Demirtaş: Darbe girişimi esnasında, vatani görevini yaparken üstlerinin emrini yapmak zorunda kalan er ve erbaşlara karşı işlenen suçlar da hukuk içinde soruşturulmalıdır. Bu erlere karşı suç işleyenler de cezasız bırakılmamalıdır.

                     

15 Temmuz darbe girişimi ile ilgili görüşlerini TBMM Genel Kurulu’nda açıklayan CHP Zonguldak Milletvekili Ünal Demirtaş meclisin darbeciler tarafından saldırıya uğrayıp bombalandığını ve bu girişimin demokrasi tarihinin kara günlerinden  biri olarak geçtiğini belirtti.

Bu darbe girişiminin; iktidarı, tüm muhalefeti, basını, sivil toplum örgütleri ve sokaktaki vatandaşlar ile tüm milletinin birlikte önlediğini kaydeden Demirtaş sözlerine şöyle devam etti:

“Ülkemiz uçurumun kenarından dönmüştür. Darbeciler başarısız olmuş, kazanan demokrasi olmuştur. Ulu Önder Mustafa Kemal Atatürk’ün de söylediği gibi, egemenlik kayıtsız şartsız milletin olmuştur.

Darbe girişiminde bulunanların yargılanması ve en ağır şekilde cezalandırılması gerektiğini ifade eden Demirtaş, “Darbe girişimiyle ilgili soruşturmalar yapılırken evrensel hukuk ilkeleri ve hukukun temel ilkeleri çiğnenmemelidir, adil ve tarafsız bir yargılama yapılmalıdır; sap ile saman karıştırılmamalı, kurunun yanında yaş da yanmamalıdır, hukuk içinde kalınmalıdır. Unutmayalım, adil ve tarafsız bir yargı ve evrensel hukukun uygulanması demokrasinin olmazsa olmazıdır. Hukuk bir gün hepimize gerekebilir. Darbe girişimi esnasında, vatani görevini yaparken üstlerinin emrini yapmak zorunda kalan er ve erbaşlara karşı işlenen suçlar da hukuk içinde soruşturulmalıdır. Bu erlere karşı suç işleyenler de cezasız bırakılmamalıdır. Darbe girişiminde bulunanlar nasıl cezalandırılacaksa bu kişiler de cezalandırılmalıdır.

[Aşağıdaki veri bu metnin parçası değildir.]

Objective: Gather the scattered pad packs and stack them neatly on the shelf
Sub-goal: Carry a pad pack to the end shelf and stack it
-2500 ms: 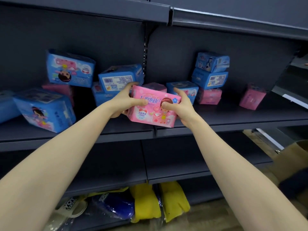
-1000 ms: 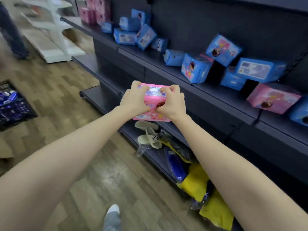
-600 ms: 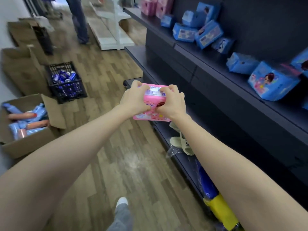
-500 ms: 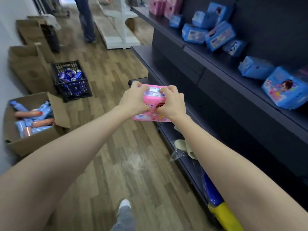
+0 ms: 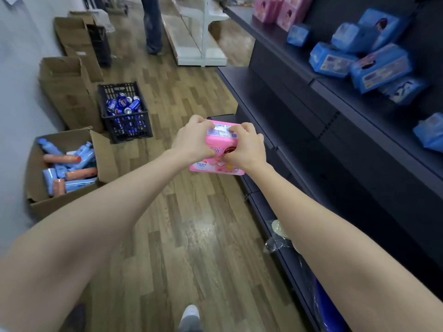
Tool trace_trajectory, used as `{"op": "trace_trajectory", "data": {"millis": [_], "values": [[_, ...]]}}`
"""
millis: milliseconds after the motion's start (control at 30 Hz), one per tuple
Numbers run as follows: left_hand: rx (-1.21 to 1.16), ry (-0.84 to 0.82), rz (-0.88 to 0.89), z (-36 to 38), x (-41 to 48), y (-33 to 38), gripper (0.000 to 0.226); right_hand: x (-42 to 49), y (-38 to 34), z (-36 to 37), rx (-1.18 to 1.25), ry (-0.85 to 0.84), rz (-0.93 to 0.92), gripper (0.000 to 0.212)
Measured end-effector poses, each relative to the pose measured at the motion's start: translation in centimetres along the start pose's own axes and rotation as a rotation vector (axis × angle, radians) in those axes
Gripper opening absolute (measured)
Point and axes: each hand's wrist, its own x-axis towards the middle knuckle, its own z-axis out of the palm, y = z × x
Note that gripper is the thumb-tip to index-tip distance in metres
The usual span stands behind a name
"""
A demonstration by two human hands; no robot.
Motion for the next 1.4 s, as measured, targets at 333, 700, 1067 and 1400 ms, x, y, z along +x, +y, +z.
{"op": "trace_trajectory", "data": {"millis": [333, 700, 1067, 1400], "values": [[-0.016, 0.039, -0.063, -1.2, 5.0, -2.7, 0.069, 6.2, -1.7, 0.8, -0.016, -0.045, -0.065, 0.064], [-0.009, 0.082, -0.128, 0.5, 14.8, -2.8, 0.069, 17.1, 1.1, 1.0, -0.009, -0.089, -0.136, 0.065], [0.02, 0.101, -0.177, 1.6, 26.3, -2.1, 0.068, 29.0, 4.0, 0.4, 0.014, -0.134, -0.177, 0.067], [0.013, 0.169, -0.199, 0.8, 32.1, -3.3, 0.069, 35.6, 3.3, 0.2, 0.008, -0.131, -0.247, 0.067]]}}
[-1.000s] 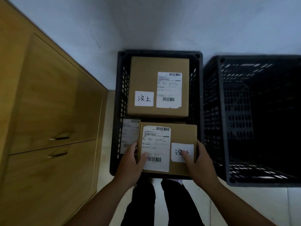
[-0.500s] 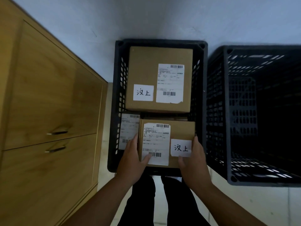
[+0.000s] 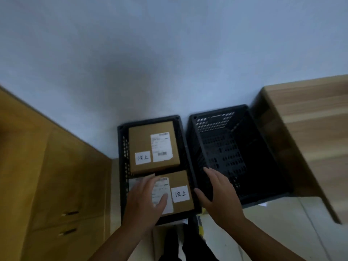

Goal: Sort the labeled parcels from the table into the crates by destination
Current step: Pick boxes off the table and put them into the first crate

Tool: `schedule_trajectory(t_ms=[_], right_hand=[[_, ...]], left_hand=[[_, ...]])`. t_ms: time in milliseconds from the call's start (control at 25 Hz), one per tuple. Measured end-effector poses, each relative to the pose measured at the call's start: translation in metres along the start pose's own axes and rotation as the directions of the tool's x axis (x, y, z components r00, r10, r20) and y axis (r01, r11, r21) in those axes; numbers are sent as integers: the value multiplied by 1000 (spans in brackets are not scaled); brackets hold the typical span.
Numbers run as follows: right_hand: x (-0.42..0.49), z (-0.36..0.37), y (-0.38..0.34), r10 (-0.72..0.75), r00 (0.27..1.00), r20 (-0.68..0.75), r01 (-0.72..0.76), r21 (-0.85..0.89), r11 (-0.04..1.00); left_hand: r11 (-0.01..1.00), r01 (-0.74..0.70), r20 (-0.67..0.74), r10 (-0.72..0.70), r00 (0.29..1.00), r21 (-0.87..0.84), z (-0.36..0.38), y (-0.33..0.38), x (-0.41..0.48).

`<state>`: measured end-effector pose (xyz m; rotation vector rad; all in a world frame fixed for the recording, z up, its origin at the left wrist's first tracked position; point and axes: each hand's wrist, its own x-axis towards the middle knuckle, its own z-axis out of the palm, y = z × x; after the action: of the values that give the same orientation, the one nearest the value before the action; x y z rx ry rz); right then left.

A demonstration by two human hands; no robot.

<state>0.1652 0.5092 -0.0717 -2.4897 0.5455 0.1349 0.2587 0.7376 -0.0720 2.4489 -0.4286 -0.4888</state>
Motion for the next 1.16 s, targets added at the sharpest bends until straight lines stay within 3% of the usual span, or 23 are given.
schedule_trajectory(t_ms=[80,240,360,640,880,1160], right_hand=[[-22,-35,-2,-51,990,-128,36,-116,993],[-64,-92,8,-30,937,-349,-29,-162,986],[-98,-126,26,53,884,-464,-119,-112,987],[-184,-191,87,223,701,-678,-228,83,970],[-242,-254,200,313,587,-747,-279,176,944],[-299,-329,340,362,575,-733,-333,194,923]], left_hand=[[984,-168,-51,171,984,67,-14,42,0],[944,-322,34,325,945,-69,-13,116,-7],[880,-469,93,474,875,-72,4,166,-16],[770,-608,282,637,717,-193,71,285,-43],[674,-715,316,730,605,-186,166,408,-81],[693,-679,391,710,585,-242,271,534,-122]])
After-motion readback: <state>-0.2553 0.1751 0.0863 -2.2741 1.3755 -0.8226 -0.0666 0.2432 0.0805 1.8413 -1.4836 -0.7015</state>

Türkiye’nin menfaatleri için, toplumdaki kutuplaşmanın, ayrımcılığın bir kenara bırakılarak toplumsal uzlaşma için barışın ve huzurun sağlandığı bir döneme gireriz. Bu noktada da en önemli görev iktidar partisine düşmektedir. Artık iktidar partisi “Ben yaptım oldu, benim dediğim en doğrusudur.” dememelidir arkadaşlar. Artık, toplumun değişik kesimlerinin de sesini dinlemeli ve uyarılarını dikkate almalıdır. Kararları alırken uzlaşmayla almalı, kanunları çıkarırken uzlaşmayla çıkarmalıdır.”

Demirtaş konuşmasının devamında, 3  milyonu kayıtsız 6 milyon işsiz  olduğunu ve atanamayan 350 bin öğretmenden 150 bininin sözleşmeli çalıştığını da belirterek sözlerini şöyle tamamladı:

“Yani 1 milyon civarında üniversiteli işsizimiz, nitelikli işsizimiz vardır. Şimdi, bu insanlarımız işsiz dururken, bu insanlarımız ülke ekonomisine katkı sunmak istedikleri hâlde katkı sunamazken biz dışarıdan ithal olarak mühendis, mimar, doktor, öğretmen getirelim diyoruz. Bu olmaz arkadaşlar. Bizim mühendisimiz, bizim mimarımız, bizim öğretmenimiz, bizim insanımız işsizken dışarıdan yabancı mühendis, mimar, öğretmen ithal etmek yanlıştır. Bizim ülkemizde bu kadar çok işsiz varken bu kanunla Türkiye’de çalışmak için müracaat eden yabancılara verilecek olan turkuaz kartla bu yabancıların Türkiye’de çalışması kolaylaşacaktır, Türkiye’ye yerleşmesi kolaylaşacaktır ve hızlanacaktır. Bu şekilde de bu kanun tasarısının yasalaşmasıyla dışarıdan ülkemize yapılan göçün teşvik edilmesi gibi bir durum ortaya çıkmaktadır.”